The new section of the Web site, with the information from the state’s Youth Hockey League and Interscholastic Athletic Association, has been branded as New Jersey Youth Hockey Central. The Devils have provided the youth hockey leagues with LeagueStat, an online tracking system, so representatives from the teams can enter data in real time or after the game.

In addition, the Devils’ Mission Control – a group of 25 Devils-loving volunteers that monitors all team news on Twitter, Facebook and Web sites from the team’s office in Prudential Center – will provide coverage of the local leagues.

“This is a great opportunity for our student athletes to be featured on the Web site of an N.H.L. team,” said Jack DuBois, the assistant director of the New Jersey Interscholastic Athletic Association. “Our long-term relationship with the Devils has taken high school sports to a new level.”

Wings Off to Fast, if Quiet Start

It’s time to introduce the Detroit Red Wings.

Remember them?

They’ve been Detroit’s forgotten team, lost in the giddiness of the Tigers playing in the American League Championship Series and the Lions cruising to a 5-1 start.

But the Red Wings, very quietly, have been on a torrid streak of their own, starting the N.H.L. season 4-0. One of the keys to the Wings’ fast start is the play of newcomer defenseman Ian White, who is plus-4 with a pair of goals and an assist.

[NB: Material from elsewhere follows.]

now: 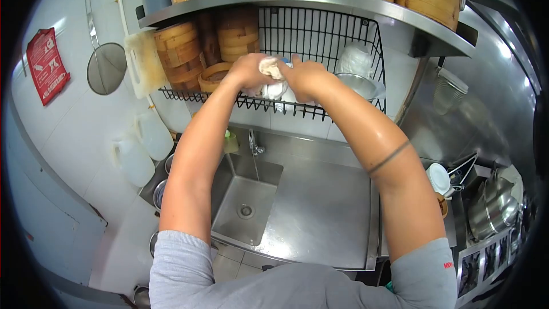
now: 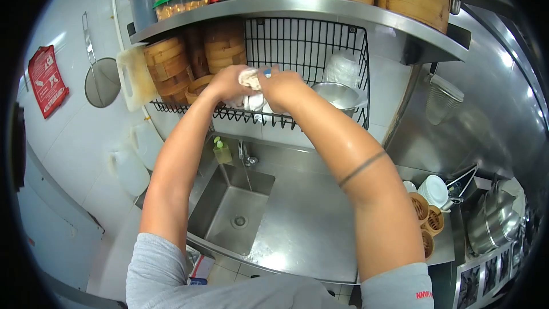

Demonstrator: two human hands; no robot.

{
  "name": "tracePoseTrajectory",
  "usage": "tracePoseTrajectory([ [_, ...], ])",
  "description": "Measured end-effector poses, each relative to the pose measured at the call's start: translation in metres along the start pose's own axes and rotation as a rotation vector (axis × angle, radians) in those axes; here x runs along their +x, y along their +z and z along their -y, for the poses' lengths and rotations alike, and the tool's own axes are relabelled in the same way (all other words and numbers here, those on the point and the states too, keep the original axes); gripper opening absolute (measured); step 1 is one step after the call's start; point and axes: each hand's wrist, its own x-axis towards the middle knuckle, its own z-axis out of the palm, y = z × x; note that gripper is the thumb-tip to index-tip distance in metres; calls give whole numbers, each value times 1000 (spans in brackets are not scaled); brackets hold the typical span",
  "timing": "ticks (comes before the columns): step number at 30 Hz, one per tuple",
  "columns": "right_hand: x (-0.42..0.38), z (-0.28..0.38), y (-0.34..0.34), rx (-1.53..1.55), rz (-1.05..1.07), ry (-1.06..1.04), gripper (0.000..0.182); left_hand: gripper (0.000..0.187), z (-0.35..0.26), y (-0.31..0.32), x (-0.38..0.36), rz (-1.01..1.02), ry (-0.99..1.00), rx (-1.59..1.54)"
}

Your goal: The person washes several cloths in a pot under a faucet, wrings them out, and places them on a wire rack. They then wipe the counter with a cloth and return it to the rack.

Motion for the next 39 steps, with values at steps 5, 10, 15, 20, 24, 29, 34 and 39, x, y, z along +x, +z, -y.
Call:
tracePoseTrajectory([
  [5, 37, -17, 12, 296, 356, -56, 127, 59, -7, -32, -11, -488, -206, 46],
  [10, 35, -30, 24, 323, 374, -108, 90, 47, -7, -29, 2, -772, -135, 143],
  [15, 32, -9, 18, 118, 254, -77, 56, 51, -9, -19, 53, -53, -203, 384],
  [20, 17, 0, 33, 318, 49, 101, 41, 74, 16, 31, 112, 68, -321, 23],
  [24, 1, 4, 43, 426, -97, 213, 39, 69, 32, 60, 131, 338, -229, 340],
  [29, -5, 4, 46, 568, -393, 244, 30, 61, 3, 32, 101, 38, -338, 210],
  [34, -29, 11, 23, 792, -1087, 52, 33, 36, -23, -11, 49, -572, -6, -352],
  [39, -150, 40, 0, 731, -1243, -166, 32, 37, -139, -3, -79, -483, 392, -1053],
])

White signed with the Wings for two years and $5.75 million in the offseason and was expected to fill the void left by the retirement of Brian Rafalski. White has played for the Maple Leafs, Sharks, Flames and Hurricanes since entering the N.H.L. in 2005.

White told the Detroit News he’s feeling good with the Wings so far, a team that plays his style of hockey.

“They pride themselves on hanging on to the puck and making plays,” White said. “They don’t have a whole lot of that dump and chase and have good puck possession. I feel that works good for me.”

White has been paired with team captain Nicklas Lidstrom and they seem to have found chemistry quickly.

“It’s been special, obviously he’s one of the best of all-time,” White told the Detroit News. “To get an opportunity to play with him, alongside him, and just watch the way he plays out there is amazing.”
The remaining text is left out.